2. In an evaporative fuel-purging control system for an internal combustion engine having a fuel tank, and an intake passage, said evaporative fuel-purging control system including a canister for adsorbing evaporative fuel generated from said fuel tank, a purging passage connecting between said canister and said intake passage for purging a gaseous mixture containing said evaporative fuel therethrough into said intake passage, at least one flowmeter arranged across said purging passage for outputting an output value indicative of a flow rate of said gaseous mixture being purged through said purging passage, and a purge control valve arranged across said purging passage for controlling said flow rate of said gaseous mixture supplied to said intake passage, the improvement comprising output correcting means for determining at least one zero point correction value, based on said output value outputted from said at least one flowmeter when said purge control valve is fully closed, and correcting said output value outputted from said at least one flowmeter based on said at least one zero point correction value determined, when said gaseous mixture is purged.
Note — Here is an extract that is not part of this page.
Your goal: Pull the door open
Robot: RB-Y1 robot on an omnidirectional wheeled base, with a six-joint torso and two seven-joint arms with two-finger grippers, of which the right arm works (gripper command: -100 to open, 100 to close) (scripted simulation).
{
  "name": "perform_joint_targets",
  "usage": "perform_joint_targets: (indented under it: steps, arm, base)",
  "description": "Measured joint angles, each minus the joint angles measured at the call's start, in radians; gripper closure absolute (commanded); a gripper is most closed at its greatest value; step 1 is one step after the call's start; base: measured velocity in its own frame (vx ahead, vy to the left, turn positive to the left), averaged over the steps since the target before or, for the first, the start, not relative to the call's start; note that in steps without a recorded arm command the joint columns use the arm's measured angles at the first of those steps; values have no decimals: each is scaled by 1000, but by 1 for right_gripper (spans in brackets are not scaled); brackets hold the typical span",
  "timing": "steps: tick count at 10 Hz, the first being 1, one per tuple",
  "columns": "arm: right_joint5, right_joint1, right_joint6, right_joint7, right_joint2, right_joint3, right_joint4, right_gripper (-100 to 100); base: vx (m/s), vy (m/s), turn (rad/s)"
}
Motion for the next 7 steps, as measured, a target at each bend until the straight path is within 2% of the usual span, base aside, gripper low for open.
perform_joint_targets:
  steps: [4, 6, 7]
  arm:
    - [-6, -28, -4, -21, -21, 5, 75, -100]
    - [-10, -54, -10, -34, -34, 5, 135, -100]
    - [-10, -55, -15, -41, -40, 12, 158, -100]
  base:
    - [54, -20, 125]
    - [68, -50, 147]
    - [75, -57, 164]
3. An evaporative fuel-purging control system according to claim 2, wherein said output correcting means determines and stores said at least one zero point correction value based on said output value from said at least one flowmeter outputted after a predetermined time period has elapsed after said purge control value was fully closed, and corrects an output value subsequently outputted from said at least one flowmeter based on said at least one zero point correction value stored.
4. An evaporative fuel-purging control system according to claim 3, wherein said output correcting means calculates an average value of said output value from said at least one flowmeter outputted over a second predetermined time period after said first-mentioned predetermined time period elapsed after said purge control valve was fully closed, and stores said average value calculated, as said at least one zero point correction value.
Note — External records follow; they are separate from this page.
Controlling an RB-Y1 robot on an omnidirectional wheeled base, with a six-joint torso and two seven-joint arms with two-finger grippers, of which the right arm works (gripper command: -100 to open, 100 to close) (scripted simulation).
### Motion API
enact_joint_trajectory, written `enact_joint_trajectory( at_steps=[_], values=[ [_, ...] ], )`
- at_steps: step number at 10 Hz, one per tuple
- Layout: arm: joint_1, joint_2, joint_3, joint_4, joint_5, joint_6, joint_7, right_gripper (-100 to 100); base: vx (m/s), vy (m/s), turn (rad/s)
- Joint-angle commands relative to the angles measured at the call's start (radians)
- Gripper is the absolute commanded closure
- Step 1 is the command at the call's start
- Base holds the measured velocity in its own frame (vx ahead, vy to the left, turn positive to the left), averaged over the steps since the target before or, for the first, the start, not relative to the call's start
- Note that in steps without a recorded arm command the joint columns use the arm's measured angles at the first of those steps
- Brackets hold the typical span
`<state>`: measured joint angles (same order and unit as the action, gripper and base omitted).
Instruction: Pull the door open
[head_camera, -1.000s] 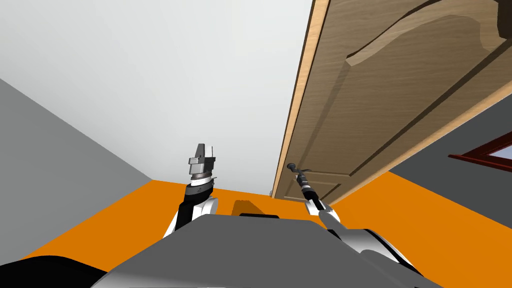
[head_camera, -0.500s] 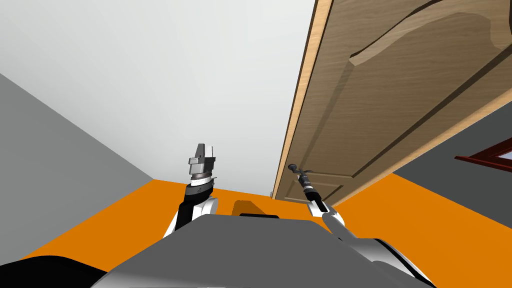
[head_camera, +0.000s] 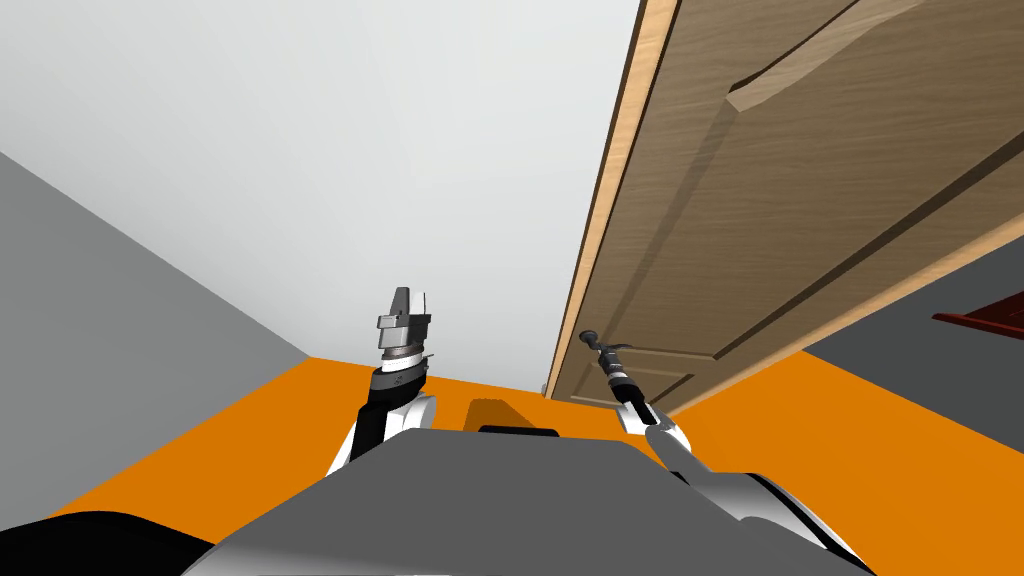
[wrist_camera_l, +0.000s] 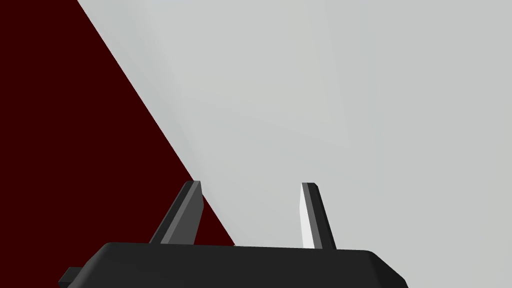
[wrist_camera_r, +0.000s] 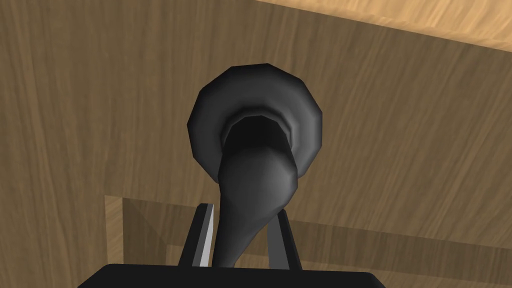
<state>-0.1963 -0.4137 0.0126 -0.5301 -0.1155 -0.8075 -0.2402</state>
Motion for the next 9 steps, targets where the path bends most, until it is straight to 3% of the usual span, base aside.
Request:
enact_joint_trajectory(
  at_steps=[1,3,9],
  values=[
    [0.000,0.000,0.000,-0.001,0.001,-0.001,0.001,100,0.000,0.000,0.000],
    [0.000,0.000,0.000,-0.001,0.001,-0.001,0.001,100,0.000,0.000,0.000],
    [0.044,-0.059,0.072,-0.015,0.034,-0.072,-0.089,100,-0.182,-0.076,0.119]
  ],
)
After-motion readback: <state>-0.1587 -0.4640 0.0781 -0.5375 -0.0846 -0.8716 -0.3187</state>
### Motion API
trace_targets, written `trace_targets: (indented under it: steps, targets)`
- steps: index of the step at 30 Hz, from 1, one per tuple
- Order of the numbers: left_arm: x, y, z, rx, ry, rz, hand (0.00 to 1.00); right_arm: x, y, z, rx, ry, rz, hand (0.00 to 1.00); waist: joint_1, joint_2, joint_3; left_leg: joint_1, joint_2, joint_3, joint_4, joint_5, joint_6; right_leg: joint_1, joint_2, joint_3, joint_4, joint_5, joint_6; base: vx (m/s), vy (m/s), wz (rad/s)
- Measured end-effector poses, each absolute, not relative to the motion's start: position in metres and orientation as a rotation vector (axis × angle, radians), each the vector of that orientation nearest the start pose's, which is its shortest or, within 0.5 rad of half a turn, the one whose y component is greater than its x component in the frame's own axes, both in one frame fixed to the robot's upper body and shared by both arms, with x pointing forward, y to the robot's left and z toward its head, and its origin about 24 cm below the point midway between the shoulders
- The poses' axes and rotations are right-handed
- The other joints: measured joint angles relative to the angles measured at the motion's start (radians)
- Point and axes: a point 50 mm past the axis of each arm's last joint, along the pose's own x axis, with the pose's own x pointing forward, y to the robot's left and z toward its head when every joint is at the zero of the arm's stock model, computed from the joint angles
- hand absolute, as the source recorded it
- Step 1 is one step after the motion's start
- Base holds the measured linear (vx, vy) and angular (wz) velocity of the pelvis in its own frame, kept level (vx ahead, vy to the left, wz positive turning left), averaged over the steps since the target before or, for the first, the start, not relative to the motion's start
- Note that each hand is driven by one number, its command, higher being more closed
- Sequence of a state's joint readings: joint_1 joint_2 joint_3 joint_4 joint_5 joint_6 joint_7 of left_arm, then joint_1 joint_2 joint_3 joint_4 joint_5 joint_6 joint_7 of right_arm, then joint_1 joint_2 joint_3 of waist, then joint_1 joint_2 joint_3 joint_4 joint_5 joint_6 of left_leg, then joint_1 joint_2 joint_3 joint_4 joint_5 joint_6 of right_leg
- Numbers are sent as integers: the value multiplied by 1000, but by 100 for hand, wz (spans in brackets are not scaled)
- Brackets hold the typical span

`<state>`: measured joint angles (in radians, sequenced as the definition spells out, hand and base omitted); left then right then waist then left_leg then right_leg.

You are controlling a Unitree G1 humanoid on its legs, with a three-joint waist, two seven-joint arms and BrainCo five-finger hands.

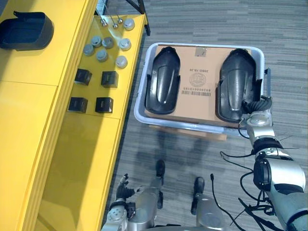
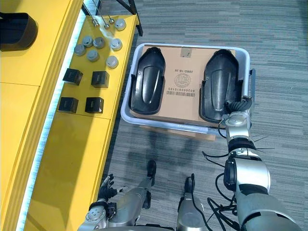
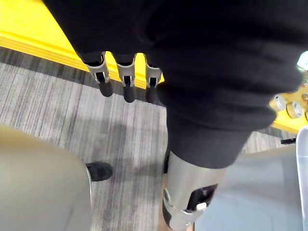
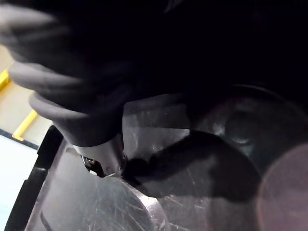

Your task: Walk over and take plastic housings, then place them on the shelf

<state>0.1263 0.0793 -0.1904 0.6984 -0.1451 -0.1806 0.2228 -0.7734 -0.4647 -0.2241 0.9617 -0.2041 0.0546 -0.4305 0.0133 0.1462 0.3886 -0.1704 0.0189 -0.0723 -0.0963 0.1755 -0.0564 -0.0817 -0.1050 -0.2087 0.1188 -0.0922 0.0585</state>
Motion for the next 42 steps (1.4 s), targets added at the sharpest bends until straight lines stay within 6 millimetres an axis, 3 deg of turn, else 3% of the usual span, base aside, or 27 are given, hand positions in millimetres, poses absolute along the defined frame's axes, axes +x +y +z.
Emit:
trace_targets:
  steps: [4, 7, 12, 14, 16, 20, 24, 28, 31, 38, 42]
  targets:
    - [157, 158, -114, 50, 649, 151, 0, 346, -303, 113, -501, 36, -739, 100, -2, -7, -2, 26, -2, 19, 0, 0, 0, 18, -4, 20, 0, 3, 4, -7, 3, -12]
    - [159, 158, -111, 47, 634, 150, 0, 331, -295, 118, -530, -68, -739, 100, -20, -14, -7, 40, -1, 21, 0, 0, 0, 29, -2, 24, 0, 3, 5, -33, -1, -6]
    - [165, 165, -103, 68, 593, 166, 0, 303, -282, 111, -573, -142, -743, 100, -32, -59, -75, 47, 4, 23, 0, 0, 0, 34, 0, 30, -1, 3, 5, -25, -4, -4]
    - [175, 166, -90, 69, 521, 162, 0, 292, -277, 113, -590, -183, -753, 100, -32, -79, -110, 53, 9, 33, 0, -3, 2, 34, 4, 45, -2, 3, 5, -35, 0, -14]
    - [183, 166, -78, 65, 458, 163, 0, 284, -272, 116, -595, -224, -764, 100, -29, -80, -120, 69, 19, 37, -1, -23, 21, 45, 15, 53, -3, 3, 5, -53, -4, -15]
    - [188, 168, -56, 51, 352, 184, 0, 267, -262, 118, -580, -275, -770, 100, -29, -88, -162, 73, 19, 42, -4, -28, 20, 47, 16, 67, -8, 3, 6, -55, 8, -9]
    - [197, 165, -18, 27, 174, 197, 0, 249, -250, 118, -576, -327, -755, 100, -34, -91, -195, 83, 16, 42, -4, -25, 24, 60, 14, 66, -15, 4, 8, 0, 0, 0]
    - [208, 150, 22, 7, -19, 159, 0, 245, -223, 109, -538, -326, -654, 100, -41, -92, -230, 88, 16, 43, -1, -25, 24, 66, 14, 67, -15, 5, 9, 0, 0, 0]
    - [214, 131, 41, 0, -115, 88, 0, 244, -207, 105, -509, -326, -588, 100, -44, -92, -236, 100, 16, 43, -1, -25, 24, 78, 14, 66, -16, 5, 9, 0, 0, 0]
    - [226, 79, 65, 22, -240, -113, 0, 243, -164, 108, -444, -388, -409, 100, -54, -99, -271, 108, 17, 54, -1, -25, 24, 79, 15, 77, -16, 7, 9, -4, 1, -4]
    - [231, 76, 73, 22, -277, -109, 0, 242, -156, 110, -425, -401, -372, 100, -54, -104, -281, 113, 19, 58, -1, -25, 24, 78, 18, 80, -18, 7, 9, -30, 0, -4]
5. An evaporative fuel-purging control system according to claim 4, wherein said average value is an average value of values outputted from said at least one flowmeter whenever a very short time period elapses, over said second predetermined time period.
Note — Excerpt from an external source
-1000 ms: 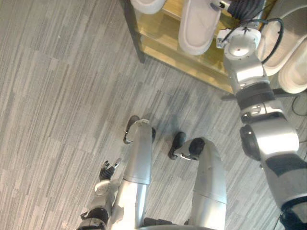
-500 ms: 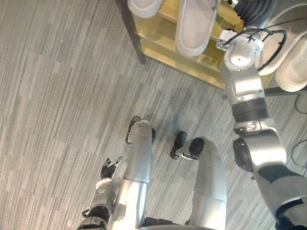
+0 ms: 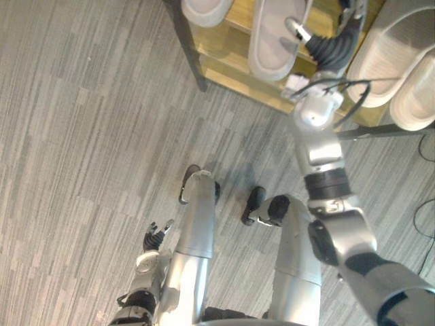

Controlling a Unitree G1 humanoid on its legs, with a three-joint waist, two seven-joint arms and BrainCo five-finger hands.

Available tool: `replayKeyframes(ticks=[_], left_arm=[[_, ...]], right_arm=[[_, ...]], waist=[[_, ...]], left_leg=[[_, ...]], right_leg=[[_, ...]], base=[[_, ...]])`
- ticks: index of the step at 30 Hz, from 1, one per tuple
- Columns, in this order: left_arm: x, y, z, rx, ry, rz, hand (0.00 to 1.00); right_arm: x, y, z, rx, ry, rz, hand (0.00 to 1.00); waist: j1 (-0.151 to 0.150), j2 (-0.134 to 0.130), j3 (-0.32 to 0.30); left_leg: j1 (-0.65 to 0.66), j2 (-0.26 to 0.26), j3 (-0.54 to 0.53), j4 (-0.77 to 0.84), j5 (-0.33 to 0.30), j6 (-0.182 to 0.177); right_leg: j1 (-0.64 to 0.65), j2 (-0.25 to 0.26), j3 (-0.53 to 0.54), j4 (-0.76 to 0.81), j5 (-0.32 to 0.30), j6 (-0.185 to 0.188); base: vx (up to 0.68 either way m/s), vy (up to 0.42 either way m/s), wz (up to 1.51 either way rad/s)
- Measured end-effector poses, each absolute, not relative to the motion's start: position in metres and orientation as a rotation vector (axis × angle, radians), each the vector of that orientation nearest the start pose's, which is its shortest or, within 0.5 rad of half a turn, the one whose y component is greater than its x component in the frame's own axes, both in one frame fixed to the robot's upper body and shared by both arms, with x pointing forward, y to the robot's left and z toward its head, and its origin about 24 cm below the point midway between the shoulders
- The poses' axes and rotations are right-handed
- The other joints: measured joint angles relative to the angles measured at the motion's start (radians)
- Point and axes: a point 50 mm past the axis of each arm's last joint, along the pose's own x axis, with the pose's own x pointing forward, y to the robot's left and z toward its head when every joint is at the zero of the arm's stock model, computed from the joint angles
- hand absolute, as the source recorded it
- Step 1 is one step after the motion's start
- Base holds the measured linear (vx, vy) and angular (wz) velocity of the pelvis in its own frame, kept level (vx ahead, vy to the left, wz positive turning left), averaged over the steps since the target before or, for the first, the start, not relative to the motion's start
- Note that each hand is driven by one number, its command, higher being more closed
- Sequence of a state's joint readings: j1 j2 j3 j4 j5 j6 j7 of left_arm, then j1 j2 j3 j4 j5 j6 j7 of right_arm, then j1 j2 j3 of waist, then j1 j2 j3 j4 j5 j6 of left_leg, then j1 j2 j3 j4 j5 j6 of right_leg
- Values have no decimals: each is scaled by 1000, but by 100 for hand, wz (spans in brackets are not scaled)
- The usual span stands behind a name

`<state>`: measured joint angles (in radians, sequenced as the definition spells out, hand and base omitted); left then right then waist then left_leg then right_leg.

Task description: Organize the slippers on the shoe rack

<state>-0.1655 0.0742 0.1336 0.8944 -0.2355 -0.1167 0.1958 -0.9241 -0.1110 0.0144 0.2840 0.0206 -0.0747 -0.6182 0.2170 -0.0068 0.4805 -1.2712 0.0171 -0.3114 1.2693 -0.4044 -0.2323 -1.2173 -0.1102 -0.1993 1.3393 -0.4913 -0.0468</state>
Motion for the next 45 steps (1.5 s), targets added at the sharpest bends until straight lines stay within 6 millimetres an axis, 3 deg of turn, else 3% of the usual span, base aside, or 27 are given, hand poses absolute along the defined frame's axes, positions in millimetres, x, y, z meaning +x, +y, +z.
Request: replayKeyframes(ticks=[10, 26, 45], left_arm=[[226, 202, -94, -149, 612, 434, 0], [231, 202, -91, -156, 600, 435, 0], [238, 199, -87, -155, 582, 417, 0]], right_arm=[[348, -110, 252, 166, -694, -329, 0], [343, -112, 251, 302, -711, -273, 0], [355, -103, 288, 514, -729, -193, 0]], waist=[[-1, -2, 6], [-1, -5, 19], [11, 3, 37]], left_leg=[[9, -3, 1, -5, 0, -1], [17, -11, -6, -29, 7, -2], [10, -25, -33, -45, 15, -11]], right_leg=[[7, -1, 1, -2, 0, 1], [23, -4, -9, -21, -4, 7], [21, -15, -32, -20, -13, 10]], base=[[0, 0, 0], [3, -2, 2], [-1, 0, 3]])
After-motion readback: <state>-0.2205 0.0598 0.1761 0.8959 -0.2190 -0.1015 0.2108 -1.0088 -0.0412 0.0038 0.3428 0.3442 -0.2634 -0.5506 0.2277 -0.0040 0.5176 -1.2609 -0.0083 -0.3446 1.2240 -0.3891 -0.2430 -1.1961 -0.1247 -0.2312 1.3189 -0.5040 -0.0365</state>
6. An evaporative fuel-purging control system according to claim 3, wherein said output correcting means calculates a difference between output values outputted from said at least one flowmeter when third and fourth predetermined time periods have passed after said purge control valve was fully closed, and calculates and stores said at least one zero point correction value based on said difference calculated.
7. An evaporative fuel-purging control system according to claim 6, wherein said at least one zero point correction value is calculated by subtracting a product of said difference multiplied by a predetermined coefficient, from an output value outputted from said at least one flowmeter when said third predetermined time period has elapsed.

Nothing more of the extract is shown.